Comme le terme même de science-fiction l’implique, ce genre littéraire entretient depuis ses débuts un commerce étroit avec la science. Si cet aspect décourage souvent les lecteurs qui possèdent peu d’affinités avec ce champ d’études, les autres y trouvent au contraire une stimulation intellectuelle qui constitue souvent le premier intérêt qu’ils attribuent à la science-fiction, et qui les pousse à continuer à en lire ; il arrive plus souvent qu’on le croit, d’ailleurs, qu’une vocation scientifique naisse de cet intérêt, et une fois au moins une telle passion parvint à changer le monde : quand De la Terre à la Lune (1865), le roman de Jules Verne, inspira le jeune Wernher von Braun à se lancer dans les travaux qui devraient par la suite l’amener à développer pour la NASA la fusée Saturn V avec laquelle le programme Apollo permit à des hommes de marcher sur la Lune ; on devrait pouvoir trouver d’autres exemples comparables sans trop de difficulté mais ce n’est pas le propos de cette chronique.
Cependant, si de nombreux auteurs de science-fiction possèdent un bagage scientifique et technique souvent plus que bien conséquent, de par leur profession ou leur formation même, leur œuvre ne reflète pas toujours l’exactitude de ce domaine : il arrive que certains détails soient en quelque sorte exagérés pour mieux servir l’aspect littéraire de leur récit. A contrario, certaines de leurs idées précédent parfois des inventions qui ont beaucoup contribué aux progrès sociaux – bien que d’une manière jamais aussi spectaculaire que celle décrite dans le paragraphe précédent… Dans les deux cas, le profane comme l’initié se trouvent bien en peine de démêler le vrai du faux, le phantasme du possible, et le rêve du réel – à travers ces doutes et ces zones d’ombre, la science-fiction se voit bien malgré elle encourager les spéculations exagérées de certains aficionados un peu trop enthousiastes mais aussi l’incrédulité, voire le mépris de ses détracteurs.
Roland Lehoucq se propose ici de faire un tri dans certains des truismes du genre. Épaulé par une formation scientifique d’astrophysicien qui travaille au Commissariat à l’Énergie Atomique (CEA) mais qui enseigne aussi à l’École polytechnique dans les cours de relativité restreinte et de physique nucléaire, il se passionne pour la diffusion des connaissances – comme l’illustre très bien le nombre conséquent de ses publications de vulgarisation scientifique. Et puisqu’il est très pédagogue, ses explications passent comme une lettre à la Poste ; dans le pire des cas, quelques schémas très simples et très clairs éclairent son texte en un coup d’œil ; en fait, au contraire d’autres ouvrages, celui-ci se montre tout à fait abordable par les profanes. Et, cerise sur le gâteau, Roland Lehoucq fait preuve de beaucoup d’humour.

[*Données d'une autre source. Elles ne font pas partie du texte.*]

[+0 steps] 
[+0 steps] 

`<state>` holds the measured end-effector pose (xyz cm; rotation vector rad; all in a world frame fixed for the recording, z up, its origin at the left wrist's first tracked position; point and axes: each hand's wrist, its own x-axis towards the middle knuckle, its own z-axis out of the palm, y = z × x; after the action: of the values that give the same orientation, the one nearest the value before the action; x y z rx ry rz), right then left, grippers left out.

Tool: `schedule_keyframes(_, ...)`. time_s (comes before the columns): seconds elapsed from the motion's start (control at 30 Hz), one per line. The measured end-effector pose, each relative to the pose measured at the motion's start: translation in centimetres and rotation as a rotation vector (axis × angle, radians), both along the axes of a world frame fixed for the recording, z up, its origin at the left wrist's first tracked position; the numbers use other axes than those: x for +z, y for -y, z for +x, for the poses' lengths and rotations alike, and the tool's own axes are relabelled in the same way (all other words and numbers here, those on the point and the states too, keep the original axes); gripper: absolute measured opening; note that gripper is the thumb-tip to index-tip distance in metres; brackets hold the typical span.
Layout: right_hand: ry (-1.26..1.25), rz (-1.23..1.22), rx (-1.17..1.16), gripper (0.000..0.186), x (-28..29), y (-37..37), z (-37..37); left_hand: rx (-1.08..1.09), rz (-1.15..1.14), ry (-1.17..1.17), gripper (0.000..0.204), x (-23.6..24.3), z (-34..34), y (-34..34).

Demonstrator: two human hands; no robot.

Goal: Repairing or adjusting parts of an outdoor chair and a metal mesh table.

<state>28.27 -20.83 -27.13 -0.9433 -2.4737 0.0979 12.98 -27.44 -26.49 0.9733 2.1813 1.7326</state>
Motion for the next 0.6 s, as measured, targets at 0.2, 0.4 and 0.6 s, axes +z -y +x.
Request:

C’est dans cette franche bonne humeur que vous aurez l’occasion d’apprendre – outre les quelques exemples cités dans le quatrième de couverture reproduit ci-dessus en italique – comment fonctionne le principe d’un ascenseur spatial, s’il est envisageable d’explorer l’intérieur d’un trou noir, quelle taille maximale peuvent atteindre des êtres vivants, si les pouvoirs de certains super-héros ne sont pas plutôt un fardeau, comment fonctionne le terraformage qui permet de rendre l’atmosphère des autres planètes respirable par des êtres humains, si les univers parallèles entrent vraiment dans le registre du possible, quel est le niveau de réalisme du vaisseau extraterrestre dans le roman Rendez-vous avec Rama, et des tas d’autres choses tout autant passionnantes…
En fait, SF : la science mène l’enquête dépasse assez vite le cadre des explications et des justifications pour entrer de plein pied dans celui de la vulgarisation scientifique : au final, c’est surtout un ouvrage de découverte pour une meilleure compréhension du monde et du réel – soit un livre tout à fait recommandable pour tous les esprits curieux.